Şöyle ki, Allah-u Teala (c.c.) buyuruyor:
-“Eğer kafirlere, gökleri ve yerleri kim yarattı diye sorarsan, onlar, Allah (c.c.) yarattı diyeceklerdir” A’raf: 172 buyuruluyor.
Bu aklı deliller ve tecrübe ile bilinmektedir. Sadece Peygamberlere mahsus değildir. Zira, Peygamber de, bir insandır. Ayeti Kerime de
-“De ki: Ben ancak sizin gibi bir beşerim.”Kehf:110 buyuruldu.
Fakat kendisine bu yol açılan kimseye, eğer bütün insanların kurtuluşunu gösterirlerse, kendisine gösterilen yola insanları çağırır, davet ederse, kendisine gösterilen bu yola ŞERİAT denir.
O kimseye de, PEYGAMBER Denir. Ondan hasıl olan hallere MUCİZE denir.
İnsanları davetle meşgul olmazsa, ona VELİ denir. Hallerine de KERAMET denir.
Keramet sahibi olan her velinin, insanlarla ve davetle meşgul olması vacib değildir. Belki, kudret-i Hak onun davetle meşgul olmaması yolundadır.
Fakat bu şeriatın kuvvetli ve yeni olduğu, başkalarının davetine lüzum kalmadığı zamanlar için doğrudur. Yahut da davetin başka bir şartı vardır ki, bu velide yoktur. O halde evliyanın velayetine ve kerametine itikadın sağlam olsun.

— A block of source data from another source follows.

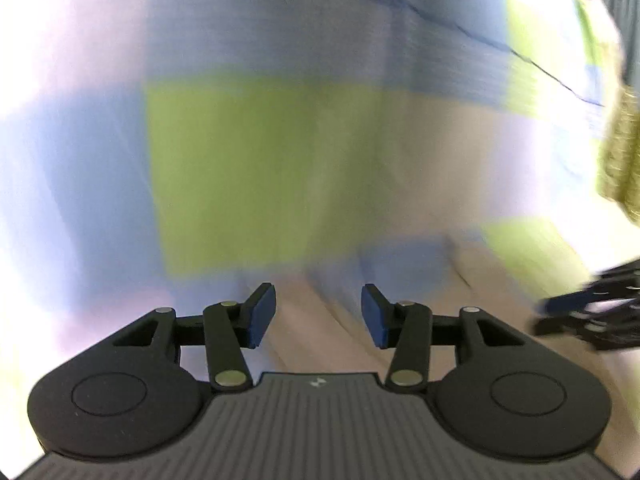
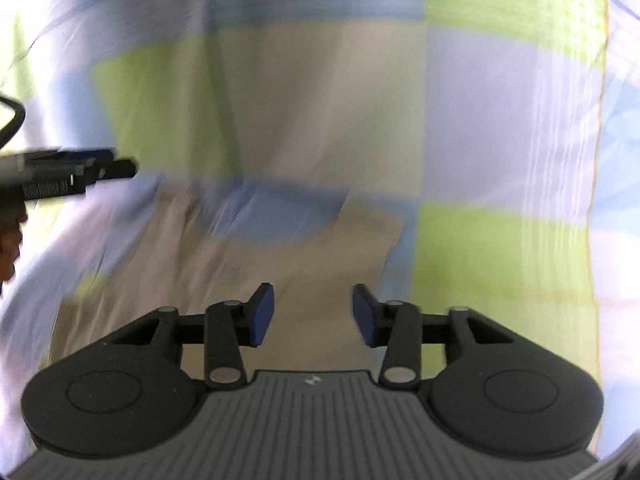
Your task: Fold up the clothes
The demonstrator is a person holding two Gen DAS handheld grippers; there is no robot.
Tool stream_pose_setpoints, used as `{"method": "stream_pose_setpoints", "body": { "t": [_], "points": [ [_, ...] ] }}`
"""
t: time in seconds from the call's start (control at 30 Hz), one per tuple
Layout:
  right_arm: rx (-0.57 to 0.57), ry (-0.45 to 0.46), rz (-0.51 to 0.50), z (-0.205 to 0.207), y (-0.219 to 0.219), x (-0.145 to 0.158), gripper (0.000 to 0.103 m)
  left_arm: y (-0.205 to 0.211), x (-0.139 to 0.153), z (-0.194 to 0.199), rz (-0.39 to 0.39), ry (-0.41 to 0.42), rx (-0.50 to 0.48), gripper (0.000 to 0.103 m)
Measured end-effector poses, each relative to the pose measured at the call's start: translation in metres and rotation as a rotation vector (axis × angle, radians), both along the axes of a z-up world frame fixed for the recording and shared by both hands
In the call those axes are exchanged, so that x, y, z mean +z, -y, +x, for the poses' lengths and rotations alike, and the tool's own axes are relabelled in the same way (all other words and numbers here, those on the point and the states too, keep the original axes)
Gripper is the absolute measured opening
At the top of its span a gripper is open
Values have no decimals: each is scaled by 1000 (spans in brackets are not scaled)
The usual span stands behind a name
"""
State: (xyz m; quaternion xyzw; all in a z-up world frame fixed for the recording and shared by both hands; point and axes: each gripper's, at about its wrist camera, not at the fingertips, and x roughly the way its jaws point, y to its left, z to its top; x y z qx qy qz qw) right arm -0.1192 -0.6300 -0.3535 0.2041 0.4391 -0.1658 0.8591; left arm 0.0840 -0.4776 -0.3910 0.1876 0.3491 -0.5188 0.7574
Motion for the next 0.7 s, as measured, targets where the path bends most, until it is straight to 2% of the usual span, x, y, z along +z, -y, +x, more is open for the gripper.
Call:
{"method": "stream_pose_setpoints", "body": {
  "t": [0.03,0.07,0.1,0.17,0.2,0.27,0.37,0.47,0.53,0.57,0.67,0.7],
  "points": [
    [2,-19,14,0,-2,-10,14,0,-10,-5,33,-24,-26,53],
    [-1,-28,7,1,-1,-16,13,3,-14,-4,43,-12,-8,53],
    [-10,-42,-23,3,3,-24,9,7,-16,1,42,16,26,55],
    [-53,-35,-86,15,11,-33,12,15,-19,9,42,71,95,55],
    [-98,-24,-118,19,22,-29,18,18,-21,13,42,99,130,54],
    [-164,16,-162,26,30,-22,20,20,-16,20,23,135,203,53],
    [-216,88,-179,9,33,2,29,-4,6,17,-21,91,222,53],
    [-202,116,-142,-24,3,13,31,-35,12,-33,3,83,104,55],
    [-144,79,-110,-52,-37,4,31,-54,0,-72,43,95,23,57],
    [-129,51,-105,-64,-54,-6,31,-71,-15,-96,77,101,-2,57],
    [-107,-30,-84,-111,-102,-38,31,-109,-51,-133,161,103,35,57],
    [-112,-37,-86,-123,-107,-40,32,-130,-54,-139,167,119,65,57]
  ]
}}
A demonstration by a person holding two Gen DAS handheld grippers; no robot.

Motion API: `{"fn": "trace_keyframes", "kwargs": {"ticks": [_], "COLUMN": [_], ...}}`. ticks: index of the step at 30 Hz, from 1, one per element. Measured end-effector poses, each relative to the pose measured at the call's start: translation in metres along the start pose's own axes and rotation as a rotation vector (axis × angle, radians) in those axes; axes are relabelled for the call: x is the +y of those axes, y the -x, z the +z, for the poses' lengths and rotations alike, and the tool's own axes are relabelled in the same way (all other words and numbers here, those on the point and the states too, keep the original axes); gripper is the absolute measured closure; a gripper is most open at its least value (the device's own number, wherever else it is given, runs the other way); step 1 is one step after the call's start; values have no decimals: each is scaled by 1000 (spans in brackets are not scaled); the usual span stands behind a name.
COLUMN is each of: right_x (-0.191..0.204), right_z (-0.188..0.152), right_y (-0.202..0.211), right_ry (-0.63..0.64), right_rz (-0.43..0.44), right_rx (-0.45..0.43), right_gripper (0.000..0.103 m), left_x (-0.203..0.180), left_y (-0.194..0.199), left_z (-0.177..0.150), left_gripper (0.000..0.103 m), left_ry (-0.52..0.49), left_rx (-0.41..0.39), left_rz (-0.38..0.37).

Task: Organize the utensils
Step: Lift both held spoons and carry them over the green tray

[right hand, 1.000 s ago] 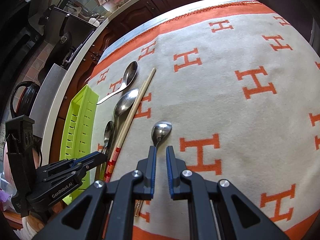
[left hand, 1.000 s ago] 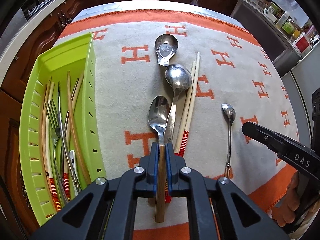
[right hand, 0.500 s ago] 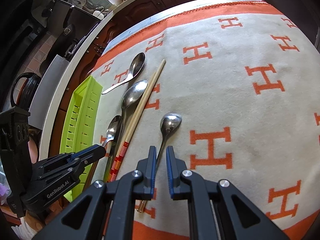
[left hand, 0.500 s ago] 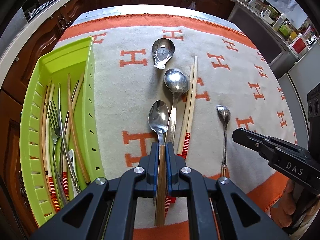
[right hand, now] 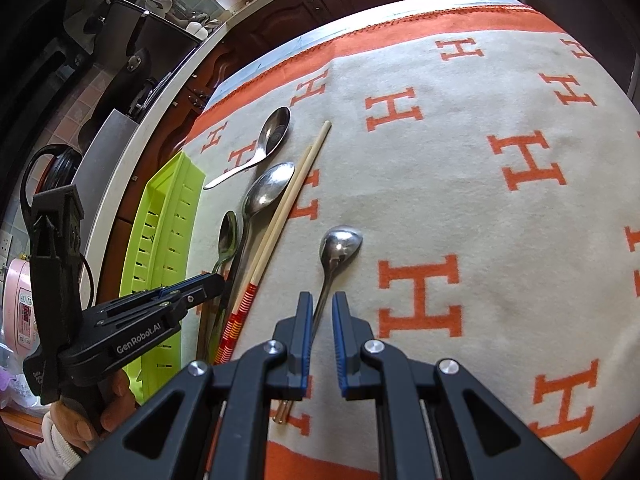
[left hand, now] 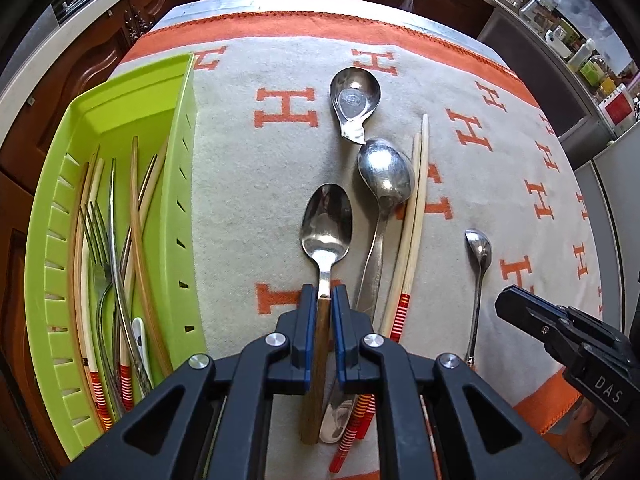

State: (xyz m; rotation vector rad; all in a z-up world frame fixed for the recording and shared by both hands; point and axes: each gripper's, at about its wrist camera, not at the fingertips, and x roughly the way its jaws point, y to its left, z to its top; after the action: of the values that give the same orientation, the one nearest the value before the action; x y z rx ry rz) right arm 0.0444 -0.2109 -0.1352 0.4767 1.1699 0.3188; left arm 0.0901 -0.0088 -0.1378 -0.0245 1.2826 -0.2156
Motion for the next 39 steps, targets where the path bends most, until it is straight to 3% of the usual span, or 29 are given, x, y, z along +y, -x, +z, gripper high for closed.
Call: {"fn": "trace_keyframes", "kwargs": {"ticks": [6, 9, 10, 12, 21, 28, 34, 36, 39], "right_x": [-1, -2, -2, -3, 5, 22, 38, 40, 34], "right_z": [0, 0, 0, 0, 1, 7, 11, 11, 12], "right_y": [-1, -1, -1, -1, -13, -22, -29, -29, -28], "right_ry": [-6, -7, -7, -8, 5, 35, 84, 92, 68], "right_rz": [0, 2, 3, 2, -2, -134, -208, -189, -136], "right_rx": [2, 4, 5, 6, 48, 6, -42, -43, -47], "right_gripper": [93, 93, 93, 93, 93, 92, 77, 70, 70], "left_x": [-14, -25, -26, -24, -11, -2, 13, 23, 40], "left_y": [-6, -8, -8, -7, 18, 47, 78, 88, 102], "left_z": [9, 8, 8, 8, 0, -8, -14, -16, -18], "left_gripper": [86, 87, 92, 99, 99, 99, 99, 99, 99], "left_ry": [-54, -108, -112, -101, -49, -31, -8, 9, 42], "left_rx": [15, 9, 7, 2, -54, -84, -118, -136, -159], "left_rz": [70, 127, 127, 102, 45, -7, -34, -29, -30]}}
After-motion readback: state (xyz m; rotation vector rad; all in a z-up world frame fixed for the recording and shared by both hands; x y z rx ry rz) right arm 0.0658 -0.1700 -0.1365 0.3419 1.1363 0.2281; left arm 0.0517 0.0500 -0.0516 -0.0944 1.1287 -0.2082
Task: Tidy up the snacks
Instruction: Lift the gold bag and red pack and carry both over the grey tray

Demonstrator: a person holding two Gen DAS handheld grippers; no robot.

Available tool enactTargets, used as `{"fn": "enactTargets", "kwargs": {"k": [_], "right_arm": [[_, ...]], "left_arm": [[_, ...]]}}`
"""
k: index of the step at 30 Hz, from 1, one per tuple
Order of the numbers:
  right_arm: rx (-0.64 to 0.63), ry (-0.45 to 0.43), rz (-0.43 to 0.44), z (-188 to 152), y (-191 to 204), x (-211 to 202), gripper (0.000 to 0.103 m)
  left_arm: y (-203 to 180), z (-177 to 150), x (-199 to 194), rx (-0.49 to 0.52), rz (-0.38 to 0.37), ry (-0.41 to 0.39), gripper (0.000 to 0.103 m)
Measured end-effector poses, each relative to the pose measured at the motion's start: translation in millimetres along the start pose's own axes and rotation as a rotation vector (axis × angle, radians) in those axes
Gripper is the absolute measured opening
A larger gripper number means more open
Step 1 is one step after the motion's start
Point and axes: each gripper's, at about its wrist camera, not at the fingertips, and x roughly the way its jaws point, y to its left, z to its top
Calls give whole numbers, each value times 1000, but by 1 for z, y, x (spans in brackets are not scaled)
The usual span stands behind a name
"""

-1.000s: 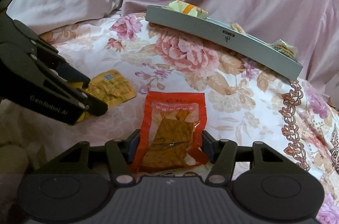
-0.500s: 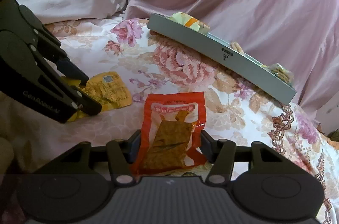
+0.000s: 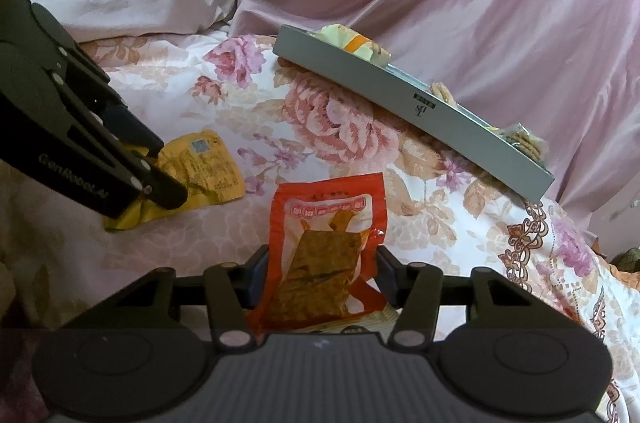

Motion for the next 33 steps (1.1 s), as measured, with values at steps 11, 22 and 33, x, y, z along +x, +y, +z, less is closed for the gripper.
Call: {"fn": "enactTargets", "kwargs": {"k": [11, 22, 33], "right_arm": [[15, 0, -17, 0, -3, 0, 59], [27, 9, -10, -2, -2, 1, 59], [7, -9, -41, -2, -5, -5, 59]], "left_arm": [[-2, 1, -2, 17, 4, -17, 41], [-4, 5, 15, 53, -54, 78, 59], [-19, -3, 3, 130, 6, -2, 48]]}}
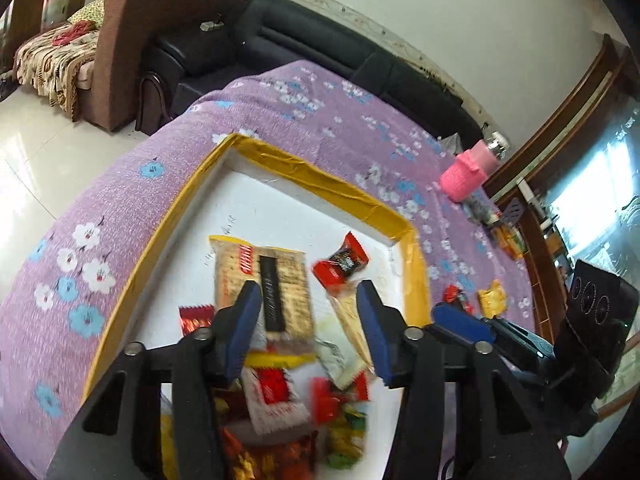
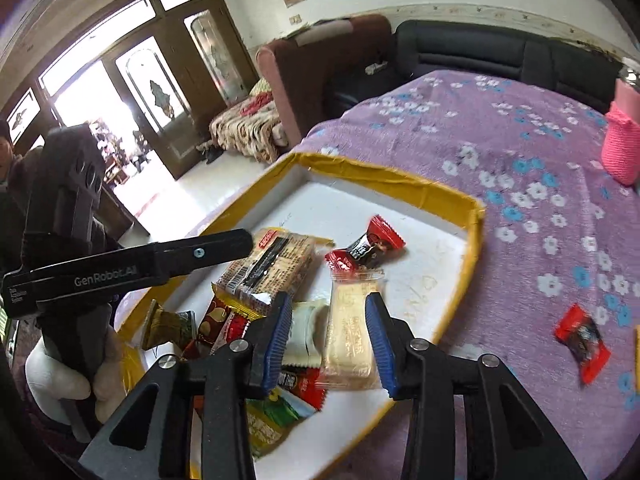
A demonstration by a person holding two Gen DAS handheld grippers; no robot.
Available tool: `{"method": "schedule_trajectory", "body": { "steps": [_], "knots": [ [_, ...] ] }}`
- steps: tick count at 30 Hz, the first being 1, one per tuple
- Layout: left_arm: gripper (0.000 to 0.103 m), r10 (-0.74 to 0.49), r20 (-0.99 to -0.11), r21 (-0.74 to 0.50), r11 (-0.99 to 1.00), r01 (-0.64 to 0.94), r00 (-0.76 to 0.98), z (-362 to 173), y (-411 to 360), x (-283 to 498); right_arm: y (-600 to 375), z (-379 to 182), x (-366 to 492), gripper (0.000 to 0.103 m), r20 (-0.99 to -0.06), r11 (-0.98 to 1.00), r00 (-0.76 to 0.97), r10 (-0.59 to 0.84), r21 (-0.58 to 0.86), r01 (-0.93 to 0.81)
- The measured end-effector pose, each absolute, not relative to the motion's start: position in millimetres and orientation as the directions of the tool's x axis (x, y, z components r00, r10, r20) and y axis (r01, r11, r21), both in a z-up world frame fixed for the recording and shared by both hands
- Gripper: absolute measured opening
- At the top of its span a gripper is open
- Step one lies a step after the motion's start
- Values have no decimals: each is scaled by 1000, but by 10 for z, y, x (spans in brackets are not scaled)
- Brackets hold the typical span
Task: Organize snacks
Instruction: 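Carry both items over the tray and open both grippers, then grasp the yellow cracker bag with the right gripper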
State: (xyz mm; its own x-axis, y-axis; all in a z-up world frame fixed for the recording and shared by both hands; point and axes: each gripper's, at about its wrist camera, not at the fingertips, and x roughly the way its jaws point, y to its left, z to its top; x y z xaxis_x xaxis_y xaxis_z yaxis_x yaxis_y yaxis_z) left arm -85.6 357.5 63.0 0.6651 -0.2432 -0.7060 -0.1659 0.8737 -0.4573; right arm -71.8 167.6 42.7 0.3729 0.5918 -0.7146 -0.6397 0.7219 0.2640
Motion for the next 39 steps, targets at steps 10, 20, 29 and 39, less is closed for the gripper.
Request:
{"method": "schedule_trajectory", "body": {
  "steps": [10,20,29,39],
  "knots": [
    [71,-400,-627,-540,841,-4,669,904,2796,-1064,-400,914,-744,52,-621,865,603,501,344,-364],
    [71,-456,-705,-497,864,79,544,722,1966,-885,-1478,475,-361,54,-685,917,633,361,385,-108],
    [71,-430,-718,-465,881,82,547,742,1924,-920,-870,20,368,58,-784,944,557,274,329,-2],
    [71,-422,-712,-471,880,63,561,698,2061,-950,-754,-103,347,45,-810,972,546,211,234,-29]
  ]
}}
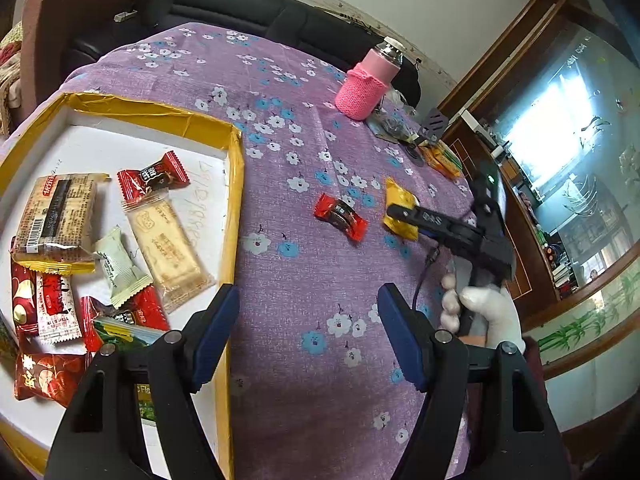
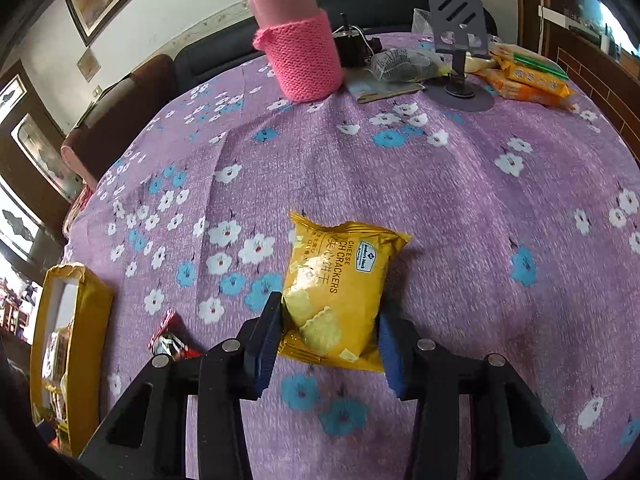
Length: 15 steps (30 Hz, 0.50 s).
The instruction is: Organize snacks
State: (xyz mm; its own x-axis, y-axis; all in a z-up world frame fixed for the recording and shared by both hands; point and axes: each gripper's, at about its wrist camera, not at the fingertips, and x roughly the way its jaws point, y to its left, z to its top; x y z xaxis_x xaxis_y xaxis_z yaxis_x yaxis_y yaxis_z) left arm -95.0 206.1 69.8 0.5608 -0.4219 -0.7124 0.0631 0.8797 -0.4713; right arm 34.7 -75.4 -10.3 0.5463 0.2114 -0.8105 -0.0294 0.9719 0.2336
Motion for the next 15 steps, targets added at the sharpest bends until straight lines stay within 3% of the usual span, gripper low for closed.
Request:
{"method": "schedule_trajectory", "body": {
  "steps": [9,15],
  "knots": [
    [71,-439,-733,-465,881,88,519,651,1700,-804,-974,36,-290,45,-765,963,590,258,251,-96],
    [71,-422,-777,-429,898,97,468,489,1189,-352,-1142,11,-325,45,-723,923,586,365,361,-130]
  ]
}}
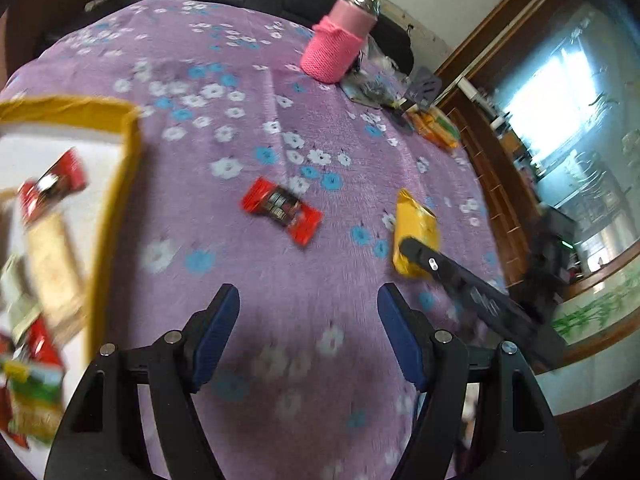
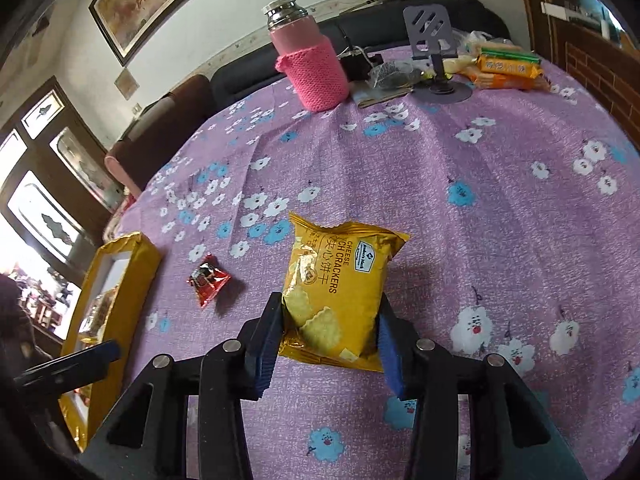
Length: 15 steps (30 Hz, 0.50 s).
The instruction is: Organize snacks
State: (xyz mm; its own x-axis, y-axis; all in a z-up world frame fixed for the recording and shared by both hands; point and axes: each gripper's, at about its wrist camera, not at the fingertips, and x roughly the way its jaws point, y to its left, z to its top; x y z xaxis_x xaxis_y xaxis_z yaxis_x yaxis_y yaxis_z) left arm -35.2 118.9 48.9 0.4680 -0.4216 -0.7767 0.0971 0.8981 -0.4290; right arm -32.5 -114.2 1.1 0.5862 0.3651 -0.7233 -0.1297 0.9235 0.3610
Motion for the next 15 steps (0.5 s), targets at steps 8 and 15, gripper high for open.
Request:
{"method": "schedule_trajectory", "body": {
  "steps": [8,15],
  "knots": [
    [69,-252,-839,-239,967,88,482,163,838,313,-1219,37,-317,45,-696,901,593,405,412,-132],
    [26,-191,-832,-109,977,184,521,124,722,206,-1237,-23,-269,45,-705,896,575,415,428,-122]
  ]
}}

Biliniz ki, ilk yapılacak iş mücahededir. (nefse,istemediklerini yaptırmak, çok ibadet yapmak gibi.) İrade, istek burada işe yarar. Fakat her eken biçemez, her giden ulaşamaz, her arayan bulamaz.
Şu kadar var ki, daha kıymetli olan işin, şartlarıda (elde edilme yolları) çoktur. Onu bulmak daha güçtür.Bu ise, marifet makamında insanın en şerefli derecesidir.
Mücahede etmeksizin (bu yollardan geçmeden ve pişmeden) bir mürşid (yol gösterici.) olmaksızın, bunu istemek doğru olmaz. Bu ikisi olur, fakat bir uygunsuzluk varsa yahut ezelde o kimseye bu saadeti nasip etmemişler ise, maksadına kavuşamaz.
Zahiri ilimlerde imamlık derecesine kavuşmak ve bütün ihtiyarı (kendi isteği ile) olan işlerde böyledir.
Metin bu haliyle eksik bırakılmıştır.